* **What the task requires**: Please repeat exactly the lines below from the one containing "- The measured" down to the one containing "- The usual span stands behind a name", both included, and nothing else.

* **Data block**:
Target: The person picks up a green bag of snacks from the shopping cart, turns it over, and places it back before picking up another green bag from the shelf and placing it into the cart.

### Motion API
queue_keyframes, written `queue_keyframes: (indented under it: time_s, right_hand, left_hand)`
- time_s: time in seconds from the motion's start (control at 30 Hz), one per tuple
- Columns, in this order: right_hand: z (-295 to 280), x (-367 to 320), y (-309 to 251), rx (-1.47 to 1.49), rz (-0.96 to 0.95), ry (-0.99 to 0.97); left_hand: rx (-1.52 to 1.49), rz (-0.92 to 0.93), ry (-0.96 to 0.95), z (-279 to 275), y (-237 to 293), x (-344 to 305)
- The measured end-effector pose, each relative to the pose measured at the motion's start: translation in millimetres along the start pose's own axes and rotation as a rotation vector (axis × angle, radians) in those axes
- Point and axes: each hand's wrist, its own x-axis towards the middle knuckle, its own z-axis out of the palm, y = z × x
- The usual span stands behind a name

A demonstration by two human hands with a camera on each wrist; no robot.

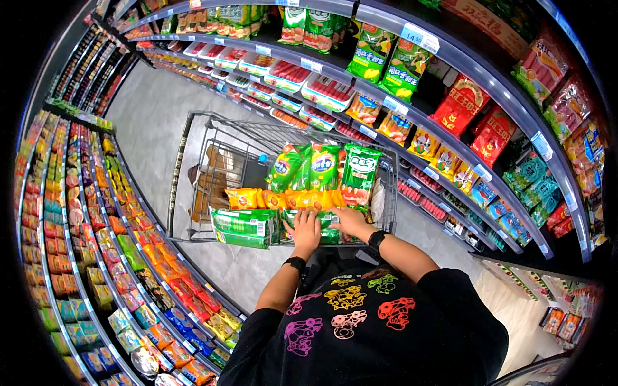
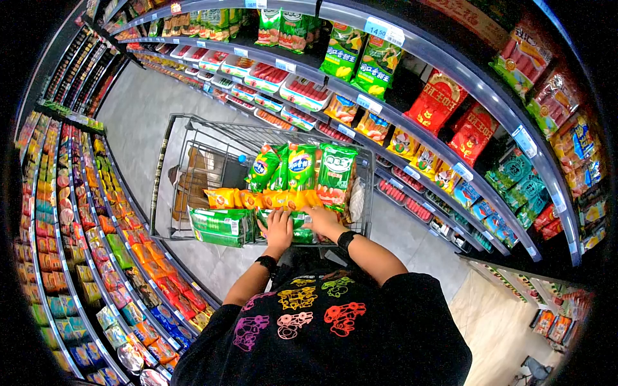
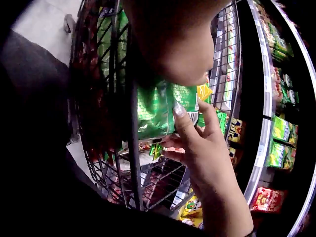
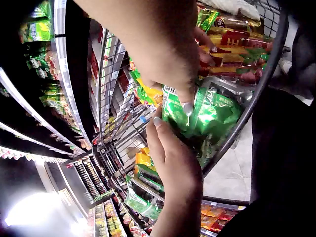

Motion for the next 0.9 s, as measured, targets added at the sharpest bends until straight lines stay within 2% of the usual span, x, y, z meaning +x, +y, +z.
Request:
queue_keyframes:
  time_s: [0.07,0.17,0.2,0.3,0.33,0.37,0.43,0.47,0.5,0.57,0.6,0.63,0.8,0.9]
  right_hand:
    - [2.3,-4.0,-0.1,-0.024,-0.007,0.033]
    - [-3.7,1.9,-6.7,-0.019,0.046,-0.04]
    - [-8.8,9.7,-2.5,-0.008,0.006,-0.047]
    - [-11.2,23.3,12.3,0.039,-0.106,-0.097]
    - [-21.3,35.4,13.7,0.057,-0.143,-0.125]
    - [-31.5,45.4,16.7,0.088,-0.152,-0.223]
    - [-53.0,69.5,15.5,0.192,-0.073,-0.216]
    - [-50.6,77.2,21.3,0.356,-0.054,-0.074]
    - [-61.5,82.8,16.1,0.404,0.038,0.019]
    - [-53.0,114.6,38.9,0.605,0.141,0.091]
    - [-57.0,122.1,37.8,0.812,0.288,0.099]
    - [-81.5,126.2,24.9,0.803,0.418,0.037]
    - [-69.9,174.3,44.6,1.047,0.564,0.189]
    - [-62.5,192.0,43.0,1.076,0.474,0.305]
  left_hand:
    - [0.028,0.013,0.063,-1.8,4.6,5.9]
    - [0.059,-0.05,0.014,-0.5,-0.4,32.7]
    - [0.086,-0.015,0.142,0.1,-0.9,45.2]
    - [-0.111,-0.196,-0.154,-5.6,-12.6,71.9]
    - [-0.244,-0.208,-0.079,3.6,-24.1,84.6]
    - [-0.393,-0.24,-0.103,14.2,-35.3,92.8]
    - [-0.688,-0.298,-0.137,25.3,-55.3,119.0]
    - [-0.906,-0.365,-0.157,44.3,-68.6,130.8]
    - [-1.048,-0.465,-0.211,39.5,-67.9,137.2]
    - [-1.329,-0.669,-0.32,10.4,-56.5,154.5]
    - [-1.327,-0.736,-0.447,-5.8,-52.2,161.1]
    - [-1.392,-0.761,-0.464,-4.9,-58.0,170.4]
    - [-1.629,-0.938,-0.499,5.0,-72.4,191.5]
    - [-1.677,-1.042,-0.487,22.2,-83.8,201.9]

* **Reply to the task**:
- The measured end-effector pose, each relative to the pose measured at the motion's start: translation in millimetres along the start pose's own axes and rotation as a rotation vector (axis × angle, radians) in those axes
- Point and axes: each hand's wrist, its own x-axis towards the middle knuckle, its own z-axis out of the palm, y = z × x
- The usual span stands behind a name

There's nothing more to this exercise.